› Por Eric Nepomuceno
Desde Río de Janeiro
Ninguna sorpresa. O casi: no nos masacraron. Algo es algo. El de ayer no fue el peor desempeño de nuestra selección en esta Copa –al contrario–, ni fue ésta la más catastrófica participación brasileña en un Mundial. Al fin y al cabo, llegamos a las semifinales, cosa que no lográbamos hace un buen rato.
Pero la verdad es que nunca habíamos sufrido semejante paliza como la que nos propinó Alemania y salir de una disputa por el tercer lugar sin anotar un único, un solitario y miserable gol, fue el broche de oro de una jornada melancólica. Holanda estaba exhausta. De no ser así, habrían metido más goles. Buena razón tienen los que dicen que, comparado con la tragedia de este Mundial, el Maracanazo de 1950 es un juego de niños.
Para un país donde el fútbol es religión radical, fundamentalista, el desempeño de la selección en este Mundial ha sido una decepción olímpica. Hice cálculos y llegué a la conclusión –cada brasileño tendrá la suya– de que en el total de los partidos disputados fuimos lo que deberíamos ser durante alrededor de 42 minutos. Y nunca logramos ser lo que deberíamos ser por más de ocho minutos seguidos. Si no llega a ser una vergüenza, es definitivamente una decepción.

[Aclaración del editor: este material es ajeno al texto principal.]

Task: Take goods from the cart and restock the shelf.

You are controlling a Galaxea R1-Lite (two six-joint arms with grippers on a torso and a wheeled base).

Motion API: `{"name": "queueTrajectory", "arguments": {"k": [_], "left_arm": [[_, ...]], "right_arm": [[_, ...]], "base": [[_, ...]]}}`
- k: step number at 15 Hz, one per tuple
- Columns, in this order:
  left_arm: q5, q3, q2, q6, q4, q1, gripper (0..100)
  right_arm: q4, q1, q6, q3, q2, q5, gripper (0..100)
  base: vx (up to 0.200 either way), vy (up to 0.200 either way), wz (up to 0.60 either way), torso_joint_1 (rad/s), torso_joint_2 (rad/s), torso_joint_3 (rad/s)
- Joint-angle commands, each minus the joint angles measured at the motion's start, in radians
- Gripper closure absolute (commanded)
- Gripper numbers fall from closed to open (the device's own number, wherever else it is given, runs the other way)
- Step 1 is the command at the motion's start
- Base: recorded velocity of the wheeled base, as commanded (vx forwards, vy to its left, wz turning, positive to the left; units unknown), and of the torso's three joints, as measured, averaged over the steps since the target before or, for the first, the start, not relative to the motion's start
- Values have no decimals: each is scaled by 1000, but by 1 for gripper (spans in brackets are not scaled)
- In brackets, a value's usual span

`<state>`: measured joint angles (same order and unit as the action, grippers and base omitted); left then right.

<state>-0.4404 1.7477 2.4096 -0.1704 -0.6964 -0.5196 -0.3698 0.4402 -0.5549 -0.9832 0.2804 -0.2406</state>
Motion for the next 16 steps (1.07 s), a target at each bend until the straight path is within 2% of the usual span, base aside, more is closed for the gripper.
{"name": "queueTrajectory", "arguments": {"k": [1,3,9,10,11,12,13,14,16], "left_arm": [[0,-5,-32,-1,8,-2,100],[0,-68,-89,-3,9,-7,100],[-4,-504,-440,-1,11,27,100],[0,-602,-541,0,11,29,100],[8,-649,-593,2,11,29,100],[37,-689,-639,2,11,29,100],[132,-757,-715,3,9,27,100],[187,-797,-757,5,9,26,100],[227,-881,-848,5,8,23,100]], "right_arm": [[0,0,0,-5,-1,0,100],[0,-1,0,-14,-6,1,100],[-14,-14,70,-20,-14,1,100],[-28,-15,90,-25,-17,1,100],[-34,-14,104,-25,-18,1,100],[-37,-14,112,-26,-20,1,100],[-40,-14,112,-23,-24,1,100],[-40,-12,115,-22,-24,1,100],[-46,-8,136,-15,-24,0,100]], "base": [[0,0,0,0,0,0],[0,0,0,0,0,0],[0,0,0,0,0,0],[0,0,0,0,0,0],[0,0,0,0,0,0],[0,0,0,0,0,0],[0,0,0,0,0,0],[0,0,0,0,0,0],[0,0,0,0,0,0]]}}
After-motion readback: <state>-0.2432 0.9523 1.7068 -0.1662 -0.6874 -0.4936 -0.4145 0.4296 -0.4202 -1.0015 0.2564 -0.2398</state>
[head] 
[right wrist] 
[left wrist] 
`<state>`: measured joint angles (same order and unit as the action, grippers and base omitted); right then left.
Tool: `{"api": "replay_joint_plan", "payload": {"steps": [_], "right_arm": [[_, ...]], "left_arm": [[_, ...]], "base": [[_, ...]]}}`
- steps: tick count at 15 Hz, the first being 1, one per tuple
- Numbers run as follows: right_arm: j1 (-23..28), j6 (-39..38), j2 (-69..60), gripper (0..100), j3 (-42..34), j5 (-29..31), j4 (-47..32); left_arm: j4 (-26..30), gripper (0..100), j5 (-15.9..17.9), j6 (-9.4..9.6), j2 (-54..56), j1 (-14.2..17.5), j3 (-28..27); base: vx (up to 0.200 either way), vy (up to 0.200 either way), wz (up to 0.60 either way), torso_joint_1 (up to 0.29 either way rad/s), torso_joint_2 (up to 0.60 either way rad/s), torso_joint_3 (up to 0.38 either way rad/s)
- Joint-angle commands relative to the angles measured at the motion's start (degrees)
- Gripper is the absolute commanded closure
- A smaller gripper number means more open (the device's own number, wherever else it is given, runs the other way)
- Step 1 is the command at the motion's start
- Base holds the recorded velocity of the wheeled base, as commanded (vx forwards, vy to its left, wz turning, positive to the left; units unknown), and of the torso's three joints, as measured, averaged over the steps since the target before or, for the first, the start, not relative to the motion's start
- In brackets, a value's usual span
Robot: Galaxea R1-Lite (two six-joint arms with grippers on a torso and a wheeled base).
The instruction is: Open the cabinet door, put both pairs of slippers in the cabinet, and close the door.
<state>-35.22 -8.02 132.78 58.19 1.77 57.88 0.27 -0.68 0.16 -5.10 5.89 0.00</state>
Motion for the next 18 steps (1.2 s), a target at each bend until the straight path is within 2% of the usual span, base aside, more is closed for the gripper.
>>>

Llueven culpas y acusaciones contra los culpables. El blanco principal es, como suele ocurrir, Felipao, el entrenador. En segundo lugar, toda la comisión técnica, que cuenta entre sus integrantes con otro veterano entrenador de la selección: Carlos Alberto Parreira. Luego, los jugadores. Pero la verdad es que quedó absolutamente claro que hay que repensar toda la estructura del fútbol en Brasil. De los dirigentes corruptos a una estructura fallida, del acomodo (al fin y al cabo, por añares seguimos creyendo que somos los mejores del mundo mientras no apareciera alguien que nos aplastara, que ahora apareció...) a la negación a entender que hay que innovar y renovar, nada de lo que está nos sirve.
Ahora ya no importa. Yo tenía dos años cuando lo del Maracanazo, en 1950. Pasé la vida oyendo la misma canción. Luego ganamos cinco títulos y por fin tuvimos otra vez la alegría de organizar un Mundial en nuestros pagos.
Así es la vida: el gran temor era un problemazo en las calles, con manifestaciones violentas, turbulencias generalizadas, descontrol absoluto, algo que sería compensado con un desempeño digno de admiración de la Selección en la cancha. Ocurrió exactamente al revés. Los turistas extranjeros que vinieron –unos 700 mil, superando con creces la previsión de, a lo sumo, 600 mil–, regresan a sus países encantados con el mío. Los aeropuertos, condenados al colapso, tuvieron un desempeño equiparable a los de Alemania en su momento. La telefonía, que según los oráculos de la tragedia anunciada entraría en colapso, funcionó. Mal como siempre en mi país, pero al menos funcionó.
En unos días será la hora de hacer un balance objetivo y sereno de todo esto. Pero de movida se puede asegurar que, para los brasileños, fuera de la cancha pasó exactamente lo contrario de lo esperado. Y que en la cancha, el desastre ha sido mayor de lo que se podía esperar. Podía esperar. Porque si pensamos en lo que se debía –debía– esperar, bueno, la verdad es que aun así hubo una sorpresa. Y no exactamente buena.
Ahora, a serenarse. Persiste en Brasil la gran duda: ¿con quién quedarse hoy, con los alemanes o los argentinos?
Esa duda es, en realidad, lo más inesperado. Porque al fin y al cabo, y por más realistas que quisiéramos ser, en cada uno de nosotros, en el fondo más profundo del alma, quedaba aquel vestigio ínfimo de esperanza de que en la cancha hoy íbamos a estar frente a quien fuese. Perder hubiera sido triste, claro. Pero no estar es mucho más triste. Y no haber logrado apuntar más que un único gol mientras sufríamos diez –siete de Alemania, tres de Holanda–, bueno, eso sí ha sido tremendo.